PROBLEM: Everything from the line holding "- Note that" to the end of the data must be reproduced exactly; include both boundary lines and nothing else.
═══ SUPPLIED INFORMATION
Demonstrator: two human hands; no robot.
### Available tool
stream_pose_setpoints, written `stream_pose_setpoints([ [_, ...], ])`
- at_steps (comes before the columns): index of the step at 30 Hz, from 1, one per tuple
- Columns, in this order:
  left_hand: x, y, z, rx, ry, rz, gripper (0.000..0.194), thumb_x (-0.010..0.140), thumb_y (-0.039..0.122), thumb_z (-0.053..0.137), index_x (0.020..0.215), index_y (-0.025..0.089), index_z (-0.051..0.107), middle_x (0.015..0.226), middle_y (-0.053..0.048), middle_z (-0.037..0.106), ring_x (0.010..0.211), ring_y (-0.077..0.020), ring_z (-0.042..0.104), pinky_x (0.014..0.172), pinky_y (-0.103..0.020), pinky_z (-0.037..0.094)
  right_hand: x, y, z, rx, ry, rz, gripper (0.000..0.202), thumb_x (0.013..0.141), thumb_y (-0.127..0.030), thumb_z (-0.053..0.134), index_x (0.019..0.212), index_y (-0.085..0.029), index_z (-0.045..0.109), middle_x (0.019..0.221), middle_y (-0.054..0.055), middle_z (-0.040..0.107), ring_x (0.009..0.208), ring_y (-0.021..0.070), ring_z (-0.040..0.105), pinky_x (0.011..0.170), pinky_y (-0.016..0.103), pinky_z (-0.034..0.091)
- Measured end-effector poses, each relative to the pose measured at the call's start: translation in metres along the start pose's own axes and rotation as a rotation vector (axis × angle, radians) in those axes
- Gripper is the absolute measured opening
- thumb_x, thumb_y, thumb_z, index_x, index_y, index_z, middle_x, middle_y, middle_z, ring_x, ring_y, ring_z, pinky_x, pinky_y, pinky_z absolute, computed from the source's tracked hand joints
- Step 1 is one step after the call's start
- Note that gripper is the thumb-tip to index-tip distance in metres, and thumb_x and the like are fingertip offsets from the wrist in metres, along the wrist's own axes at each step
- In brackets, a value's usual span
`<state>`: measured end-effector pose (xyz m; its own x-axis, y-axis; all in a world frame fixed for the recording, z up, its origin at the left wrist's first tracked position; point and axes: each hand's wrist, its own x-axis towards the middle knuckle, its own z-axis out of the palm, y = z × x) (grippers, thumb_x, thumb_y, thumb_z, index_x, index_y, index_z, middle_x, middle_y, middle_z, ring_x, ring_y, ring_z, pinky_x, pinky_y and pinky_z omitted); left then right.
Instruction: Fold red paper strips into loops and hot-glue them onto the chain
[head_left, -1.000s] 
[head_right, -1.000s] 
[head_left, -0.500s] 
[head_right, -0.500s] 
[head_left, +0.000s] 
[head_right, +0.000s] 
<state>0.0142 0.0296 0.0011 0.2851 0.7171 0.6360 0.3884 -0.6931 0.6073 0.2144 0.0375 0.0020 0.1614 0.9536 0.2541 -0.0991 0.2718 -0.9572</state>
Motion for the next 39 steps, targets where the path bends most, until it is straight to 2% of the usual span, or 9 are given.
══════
WRITTEN ANSWER:
- Note that gripper is the thumb-tip to index-tip distance in metres, and thumb_x and the like are fingertip offsets from the wrist in metres, along the wrist's own axes at each step
- In brackets, a value's usual span
`<state>`: measured end-effector pose (xyz m; its own x-axis, y-axis; all in a world frame fixed for the recording, z up, its origin at the left wrist's first tracked position; point and axes: each hand's wrist, its own x-axis towards the middle knuckle, its own z-axis out of the palm, y = z × x) (grippers, thumb_x, thumb_y, thumb_z, index_x, index_y, index_z, middle_x, middle_y, middle_z, ring_x, ring_y, ring_z, pinky_x, pinky_y and pinky_z omitted); left then right.
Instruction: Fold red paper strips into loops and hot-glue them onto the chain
[head_left, -1.000s] 
[head_right, -1.000s] 
[head_left, -0.500s] 
[head_right, -0.500s] 
[head_left, +0.000s] 
[head_right, +0.000s] 
<state>0.0142 0.0296 0.0011 0.2851 0.7171 0.6360 0.3884 -0.6931 0.6073 0.2144 0.0375 0.0020 0.1614 0.9536 0.2541 -0.0991 0.2718 -0.9572</state>
Motion for the next 39 steps, targets where the path bends most, until it is straight to 2% of the usual span, or 9 are given.

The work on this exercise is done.